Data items

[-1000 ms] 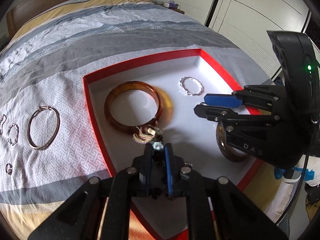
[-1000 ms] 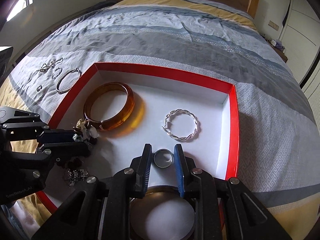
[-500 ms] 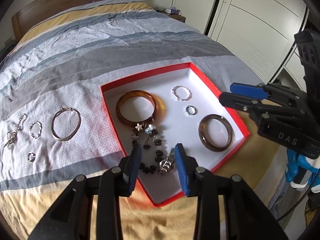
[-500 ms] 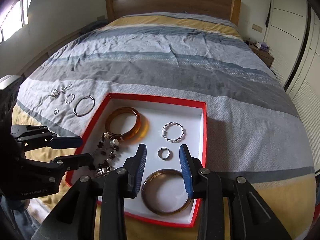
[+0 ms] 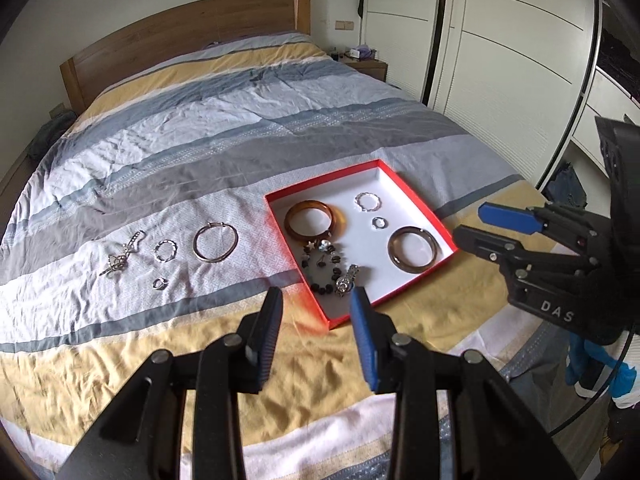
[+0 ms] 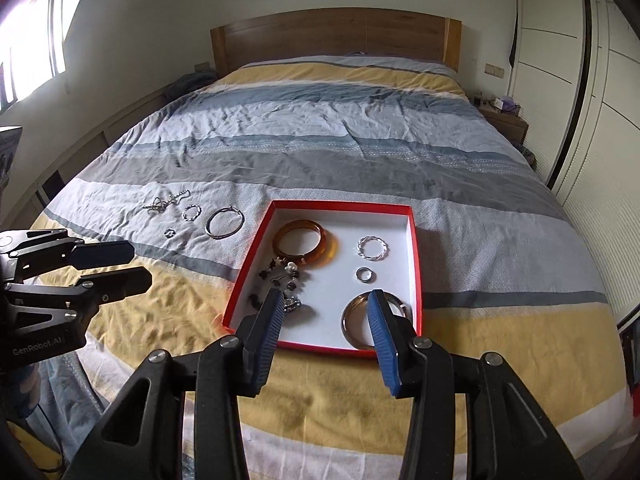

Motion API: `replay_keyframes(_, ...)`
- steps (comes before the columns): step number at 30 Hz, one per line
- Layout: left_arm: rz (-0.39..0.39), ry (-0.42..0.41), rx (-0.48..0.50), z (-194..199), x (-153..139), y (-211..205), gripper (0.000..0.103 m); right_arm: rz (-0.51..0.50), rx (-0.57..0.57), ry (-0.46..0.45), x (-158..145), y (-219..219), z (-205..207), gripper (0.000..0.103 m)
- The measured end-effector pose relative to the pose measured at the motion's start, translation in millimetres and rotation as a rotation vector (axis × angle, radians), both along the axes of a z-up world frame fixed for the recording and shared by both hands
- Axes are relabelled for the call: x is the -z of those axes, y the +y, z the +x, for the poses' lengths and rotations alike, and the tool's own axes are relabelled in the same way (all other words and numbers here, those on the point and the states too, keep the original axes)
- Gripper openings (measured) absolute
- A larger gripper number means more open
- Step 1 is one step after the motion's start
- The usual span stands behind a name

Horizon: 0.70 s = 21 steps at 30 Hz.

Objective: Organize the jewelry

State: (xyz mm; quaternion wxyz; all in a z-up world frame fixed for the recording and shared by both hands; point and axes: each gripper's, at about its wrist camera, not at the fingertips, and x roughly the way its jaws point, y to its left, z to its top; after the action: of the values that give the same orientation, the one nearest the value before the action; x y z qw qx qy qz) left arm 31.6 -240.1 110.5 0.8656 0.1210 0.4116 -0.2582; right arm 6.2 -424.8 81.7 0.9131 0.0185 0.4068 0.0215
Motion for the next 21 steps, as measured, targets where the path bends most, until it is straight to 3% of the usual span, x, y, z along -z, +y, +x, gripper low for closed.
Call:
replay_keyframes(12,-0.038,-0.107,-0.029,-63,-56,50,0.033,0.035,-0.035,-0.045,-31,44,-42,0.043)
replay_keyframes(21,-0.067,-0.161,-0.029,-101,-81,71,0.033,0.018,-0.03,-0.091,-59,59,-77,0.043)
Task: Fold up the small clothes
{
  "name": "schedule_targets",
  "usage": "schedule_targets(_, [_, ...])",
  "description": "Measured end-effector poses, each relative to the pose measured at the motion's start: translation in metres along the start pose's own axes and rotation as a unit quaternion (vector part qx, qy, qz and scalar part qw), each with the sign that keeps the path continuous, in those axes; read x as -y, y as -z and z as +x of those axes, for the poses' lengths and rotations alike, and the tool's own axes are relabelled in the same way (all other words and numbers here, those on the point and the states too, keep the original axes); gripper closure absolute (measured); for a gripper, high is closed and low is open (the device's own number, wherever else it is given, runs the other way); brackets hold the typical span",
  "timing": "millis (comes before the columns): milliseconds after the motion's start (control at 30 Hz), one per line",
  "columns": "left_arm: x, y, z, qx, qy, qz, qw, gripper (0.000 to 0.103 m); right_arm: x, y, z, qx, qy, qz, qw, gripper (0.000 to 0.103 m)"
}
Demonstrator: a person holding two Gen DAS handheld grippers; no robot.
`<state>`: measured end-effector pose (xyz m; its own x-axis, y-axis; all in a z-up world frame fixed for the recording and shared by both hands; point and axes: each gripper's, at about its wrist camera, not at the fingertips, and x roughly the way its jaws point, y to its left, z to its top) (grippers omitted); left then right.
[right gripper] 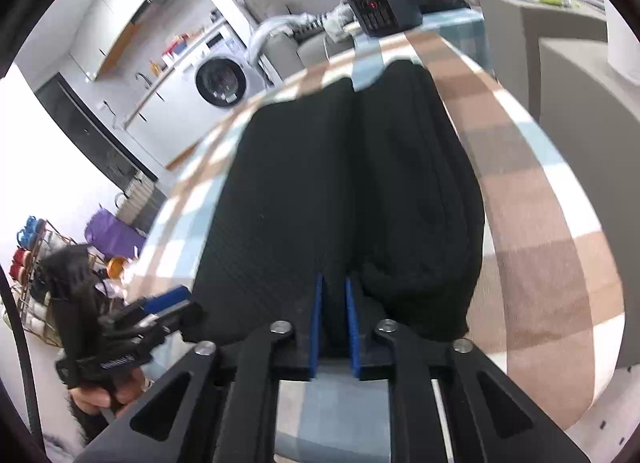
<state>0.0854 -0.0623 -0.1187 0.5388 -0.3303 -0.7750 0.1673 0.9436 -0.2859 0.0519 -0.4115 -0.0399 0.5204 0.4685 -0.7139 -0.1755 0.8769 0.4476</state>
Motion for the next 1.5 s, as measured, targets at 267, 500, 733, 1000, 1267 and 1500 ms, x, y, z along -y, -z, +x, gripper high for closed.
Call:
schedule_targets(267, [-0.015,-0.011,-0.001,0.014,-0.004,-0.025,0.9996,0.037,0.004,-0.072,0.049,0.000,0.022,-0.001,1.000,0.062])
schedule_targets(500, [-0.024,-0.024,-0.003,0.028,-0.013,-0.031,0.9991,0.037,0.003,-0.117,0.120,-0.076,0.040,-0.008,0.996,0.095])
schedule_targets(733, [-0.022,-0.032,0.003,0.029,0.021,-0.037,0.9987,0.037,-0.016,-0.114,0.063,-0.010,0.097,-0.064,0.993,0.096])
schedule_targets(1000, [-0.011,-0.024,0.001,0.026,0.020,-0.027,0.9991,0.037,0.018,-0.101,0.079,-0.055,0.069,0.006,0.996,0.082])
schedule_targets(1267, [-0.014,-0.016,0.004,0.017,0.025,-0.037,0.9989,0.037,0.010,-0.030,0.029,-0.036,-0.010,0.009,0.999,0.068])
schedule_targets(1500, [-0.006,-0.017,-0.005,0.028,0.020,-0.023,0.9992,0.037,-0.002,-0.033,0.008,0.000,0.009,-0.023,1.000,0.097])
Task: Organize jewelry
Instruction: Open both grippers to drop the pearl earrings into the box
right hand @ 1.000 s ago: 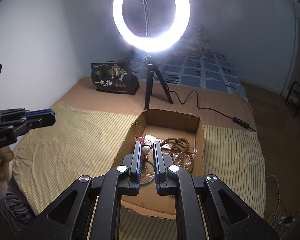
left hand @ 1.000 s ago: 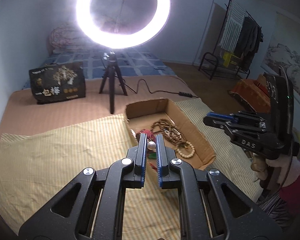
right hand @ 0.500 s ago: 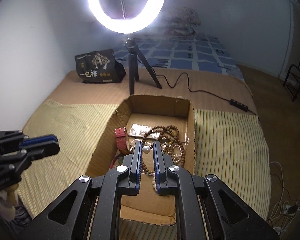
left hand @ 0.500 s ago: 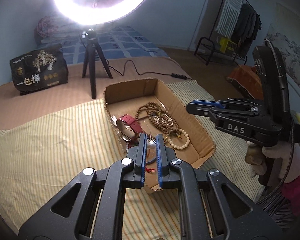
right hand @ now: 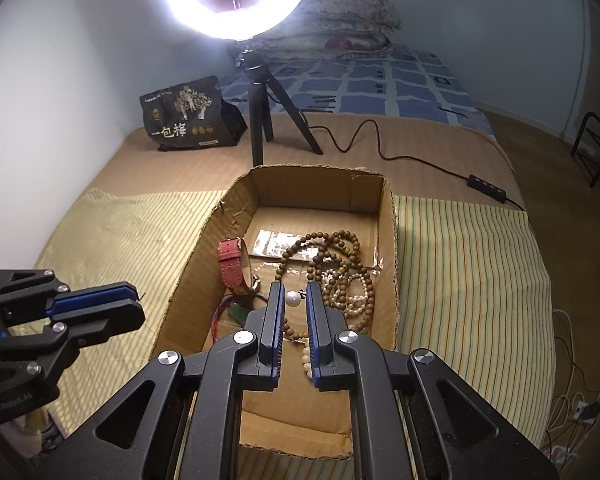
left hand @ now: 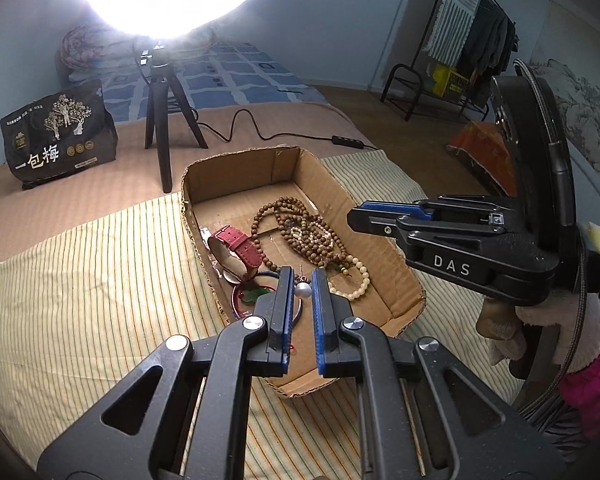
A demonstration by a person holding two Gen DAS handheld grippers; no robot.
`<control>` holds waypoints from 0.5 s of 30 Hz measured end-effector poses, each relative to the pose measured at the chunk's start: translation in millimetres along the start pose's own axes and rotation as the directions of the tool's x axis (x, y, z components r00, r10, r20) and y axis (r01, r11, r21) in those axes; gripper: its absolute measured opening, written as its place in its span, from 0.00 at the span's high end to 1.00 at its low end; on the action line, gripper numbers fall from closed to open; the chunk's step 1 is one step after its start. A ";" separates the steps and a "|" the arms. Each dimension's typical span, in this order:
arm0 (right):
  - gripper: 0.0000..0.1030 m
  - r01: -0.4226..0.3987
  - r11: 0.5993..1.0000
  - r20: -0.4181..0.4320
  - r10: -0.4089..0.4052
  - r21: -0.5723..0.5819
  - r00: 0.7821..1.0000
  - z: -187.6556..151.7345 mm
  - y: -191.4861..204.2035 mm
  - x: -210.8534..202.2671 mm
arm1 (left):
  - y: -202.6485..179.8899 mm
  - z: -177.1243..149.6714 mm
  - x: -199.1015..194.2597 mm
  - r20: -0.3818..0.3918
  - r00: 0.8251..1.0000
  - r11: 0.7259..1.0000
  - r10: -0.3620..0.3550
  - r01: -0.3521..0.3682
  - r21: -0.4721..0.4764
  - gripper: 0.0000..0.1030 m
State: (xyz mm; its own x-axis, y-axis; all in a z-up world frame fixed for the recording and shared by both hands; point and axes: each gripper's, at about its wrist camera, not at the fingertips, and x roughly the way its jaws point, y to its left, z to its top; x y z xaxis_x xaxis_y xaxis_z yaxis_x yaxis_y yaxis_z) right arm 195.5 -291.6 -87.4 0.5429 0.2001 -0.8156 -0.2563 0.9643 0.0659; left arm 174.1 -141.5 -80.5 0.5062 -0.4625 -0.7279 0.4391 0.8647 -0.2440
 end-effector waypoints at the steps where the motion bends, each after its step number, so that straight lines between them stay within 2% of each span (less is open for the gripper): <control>1: 0.91 0.000 1.000 0.001 0.000 0.004 1.000 0.3 -0.7 0.0 | -0.1 0.4 0.5 0.000 1.000 1.000 0.000 0.000 0.000 0.93; 15: 0.91 0.008 1.000 -0.002 -0.008 0.006 1.000 0.5 -0.3 -1.0 | -0.2 1.0 2.3 -0.004 1.000 1.000 0.004 -0.004 0.001 0.93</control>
State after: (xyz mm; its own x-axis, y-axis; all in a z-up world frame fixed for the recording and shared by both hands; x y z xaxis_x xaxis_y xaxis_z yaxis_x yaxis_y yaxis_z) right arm 195.4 -292.1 -86.4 0.5434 0.1922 -0.8172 -0.2472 0.9669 0.0630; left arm 176.0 -142.9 -81.5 0.5047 -0.4583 -0.7316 0.4376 0.8663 -0.2408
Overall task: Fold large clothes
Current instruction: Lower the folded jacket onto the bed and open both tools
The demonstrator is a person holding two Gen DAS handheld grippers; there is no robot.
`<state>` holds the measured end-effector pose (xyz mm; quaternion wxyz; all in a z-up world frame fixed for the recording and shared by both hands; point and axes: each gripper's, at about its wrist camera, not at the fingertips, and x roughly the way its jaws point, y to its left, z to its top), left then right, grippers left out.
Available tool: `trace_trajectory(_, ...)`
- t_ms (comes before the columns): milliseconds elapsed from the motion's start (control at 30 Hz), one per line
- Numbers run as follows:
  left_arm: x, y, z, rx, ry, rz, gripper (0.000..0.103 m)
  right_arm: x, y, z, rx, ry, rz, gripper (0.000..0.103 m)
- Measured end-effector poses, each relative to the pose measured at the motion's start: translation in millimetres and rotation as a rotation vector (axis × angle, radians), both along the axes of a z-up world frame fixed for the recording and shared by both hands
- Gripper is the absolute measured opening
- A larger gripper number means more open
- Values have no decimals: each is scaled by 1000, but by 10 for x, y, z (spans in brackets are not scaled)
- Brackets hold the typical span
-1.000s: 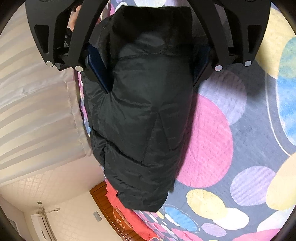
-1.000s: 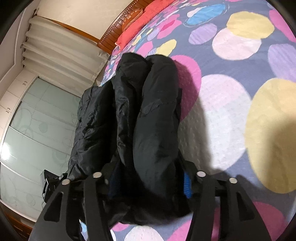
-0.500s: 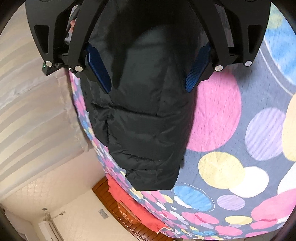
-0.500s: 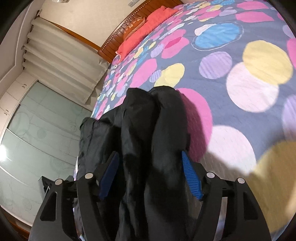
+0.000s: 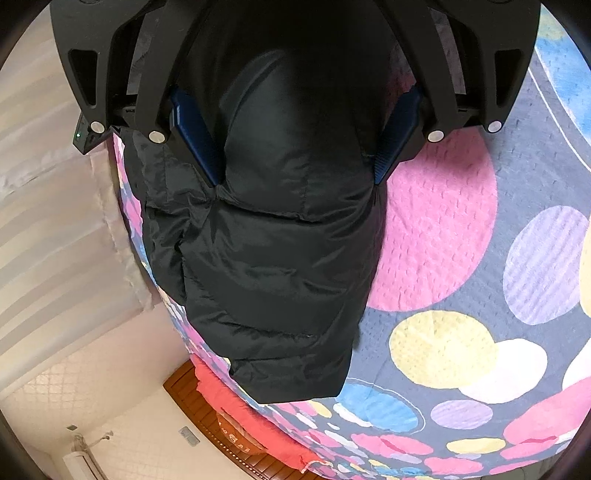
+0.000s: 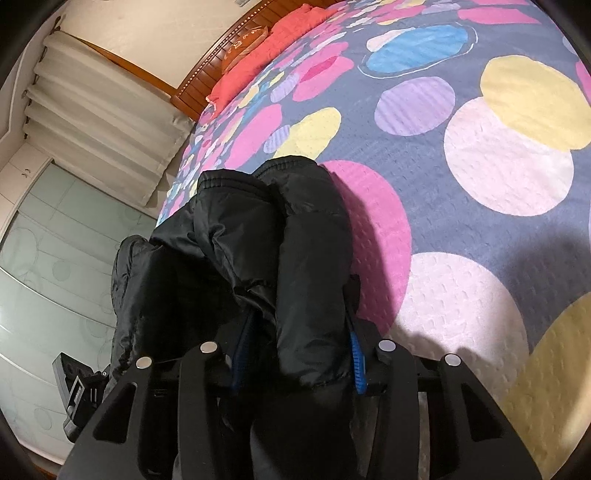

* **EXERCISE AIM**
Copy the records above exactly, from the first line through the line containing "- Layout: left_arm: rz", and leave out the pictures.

* **OUTPUT**
[-1000 ms] 
[-1000 ms] 
[-500 ms] 
[-500 ms] 
[+0 ms] 
[+0 ms] 

Motion API: `replay_keyframes(_, ...)`
- steps (comes before the columns): step number at 30 Hz, one per line
- Layout: left_arm: rz (-0.39..0.39), ry (-0.42..0.41), rx (-0.48..0.50), z (-194..199), x (-153..139), y (-211..205), gripper (0.000..0.103 m); right_arm: rz (-0.51..0.50), rx (-0.57..0.57), ry (-0.46..0.45), x (-158..145), y (-219..219), z (-205..207), gripper (0.000..0.103 m)

With that, the output is done.